Межсезонье | страница 82



Смотри, говорю я сама себе, – это ведь не страх смерти, это страх жизни. Любая попытка убежать от смерти означает неумение жить. Ведь это уже второй раз за этот год, когда мне кажется, что я себя разрушила до основания, разбила как чашку о кафельный пол. Что меня больше не существует, а есть только человекоподобная оболочка. Что потом мне медленно, потому что иначе нельзя, приходится собирать себя по кусочкам, склеивая черепки. И каждый раз из осколков появляется что-то новое, я собираю другую себя, такую, какой я никогда раньше не была. Если я и менялась до этого, то медленно, постепенно, теперь же я разрушаю себя одним махом, чтобы создать что-то, неизвестное мне самой. И главное – не потерять что-то, что было мною. Только вот что это было?

Утром, лежа в постели и глядя на Андрея, который в семейных трусах – жеребец-переросток – ходил из кухни в комнату, ставил на журнальный столик чашки с кофе и тарелки с яичницей, я думала: это ведь все от одиночества, от нежелания возвращаться к себе, от нежелания оставаться с собой наедине. Не будь этого, разве задержалась бы я около Андрея больше чем на час?

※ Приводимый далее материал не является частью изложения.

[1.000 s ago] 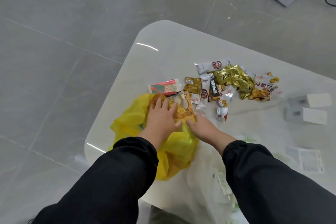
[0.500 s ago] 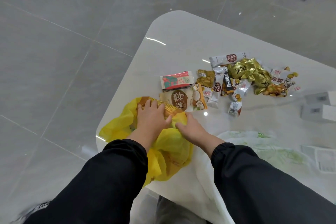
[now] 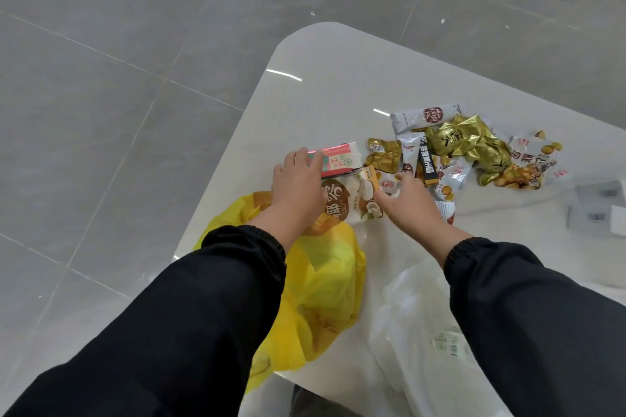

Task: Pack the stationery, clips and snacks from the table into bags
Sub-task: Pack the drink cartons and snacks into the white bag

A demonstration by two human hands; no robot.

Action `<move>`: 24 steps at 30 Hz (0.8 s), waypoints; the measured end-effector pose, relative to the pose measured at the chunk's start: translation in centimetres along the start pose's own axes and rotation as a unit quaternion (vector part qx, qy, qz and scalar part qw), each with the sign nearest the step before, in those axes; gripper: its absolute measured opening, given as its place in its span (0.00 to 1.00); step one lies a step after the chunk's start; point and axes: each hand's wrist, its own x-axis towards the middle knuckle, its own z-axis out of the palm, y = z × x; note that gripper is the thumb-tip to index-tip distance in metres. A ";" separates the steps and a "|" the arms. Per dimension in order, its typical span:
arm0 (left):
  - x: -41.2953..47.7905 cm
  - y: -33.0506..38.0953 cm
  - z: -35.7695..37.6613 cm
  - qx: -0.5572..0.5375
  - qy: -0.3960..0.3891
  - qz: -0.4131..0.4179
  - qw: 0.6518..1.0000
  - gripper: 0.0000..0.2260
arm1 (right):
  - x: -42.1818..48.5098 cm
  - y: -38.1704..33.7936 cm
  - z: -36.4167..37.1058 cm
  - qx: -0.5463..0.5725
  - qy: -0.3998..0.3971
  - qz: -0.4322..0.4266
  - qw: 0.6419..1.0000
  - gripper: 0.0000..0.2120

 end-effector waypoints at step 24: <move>4.7 1.1 2.1 -0.096 -0.021 -0.044 0.994 0.21 | 3.4 0.8 2.1 0.172 -0.059 0.131 0.975 0.09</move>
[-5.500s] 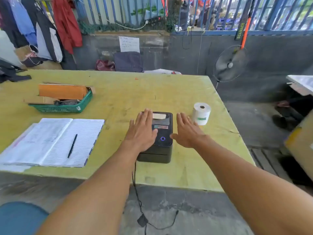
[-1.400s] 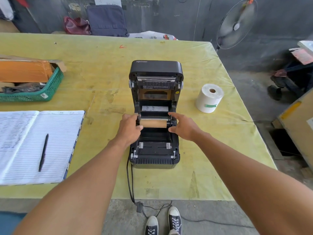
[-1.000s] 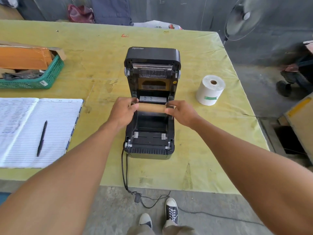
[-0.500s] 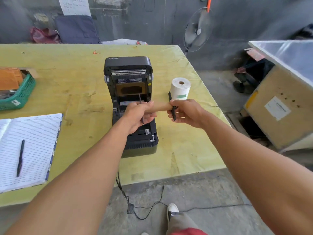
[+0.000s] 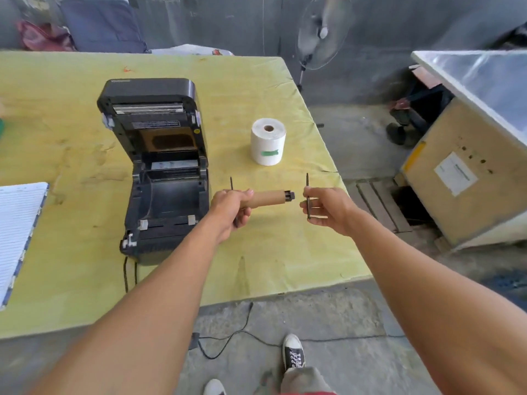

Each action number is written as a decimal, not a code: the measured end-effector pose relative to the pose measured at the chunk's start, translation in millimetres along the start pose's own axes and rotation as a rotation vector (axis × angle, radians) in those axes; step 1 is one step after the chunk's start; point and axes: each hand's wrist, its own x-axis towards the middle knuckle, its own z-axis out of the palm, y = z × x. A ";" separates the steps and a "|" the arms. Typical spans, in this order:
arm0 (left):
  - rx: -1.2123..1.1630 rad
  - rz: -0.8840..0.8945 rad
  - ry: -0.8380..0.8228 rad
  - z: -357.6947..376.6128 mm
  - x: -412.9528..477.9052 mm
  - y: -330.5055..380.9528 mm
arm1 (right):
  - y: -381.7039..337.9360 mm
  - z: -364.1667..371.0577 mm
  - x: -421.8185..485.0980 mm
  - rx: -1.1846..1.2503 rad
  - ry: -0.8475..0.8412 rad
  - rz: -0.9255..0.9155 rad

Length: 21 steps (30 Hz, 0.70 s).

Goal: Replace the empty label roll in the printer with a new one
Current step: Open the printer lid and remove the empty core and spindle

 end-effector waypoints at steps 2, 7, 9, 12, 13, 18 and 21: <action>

Как-то ночью, идя по Вене, я снова увидела Хельмута – он сидел, прислонившись к стене собора Святого Стефана: нога неуклюже подвернута, словно неживая, тряпичные, безвольные руки по-кукольному раскинуты, лица не видно из-под спутанных, свалявшихся от пота или дождя волос. Хельмут, что было когда-то тобой – что это было?

Москва прорывалась в эти странные дни редкими телефонными звонками. Там было весело – мама рассказывала, что они затеяли ремонт, а завтра снова едут в гости.

Я казалась себе чужой всюду – и непонятно было, хочу ли я оказаться там, с ними.

А однажды она позвонила поздно вечером – в этот странный вечер я хотела лечь пораньше, бежать никуда не хотелось:

– Мы отвезли ее в больницу. Роды уже начались.

Это было почти как тогда, когда я девочкой на фигурном катании сломала руку. Мне дали обезболивающее и положили гипс – а рука все равно ныла и болела. Вот вроде бы и не болит по-настоящему, а только нужно нянчиться с ней. И спать она не дает.

Я все думала – как там все проходит. Ей, наверное, больно. А ребенок?

Думать и быть одной было тоже больно, поэтому я снова сбежала – снова в общежитие.

Хотелось за что-то зацепиться, придумать что-то, что помогло бы. Так, на расстоянии. И я даже где-то раздобыла свечку – а Лейре сказала, что это погребальная. Но мне было все равно – она была красивая, в красном пластиковом стаканчике. Как та, которую мы с сестрой купили давно, в Испании. Куда поехали вдвоем, в институте. На горе Монтсеррат был такой туман, что и гор-то не было видно – только чувствовалась натянутой струной где-то внутри высота, к которой мы не привыкли внизу.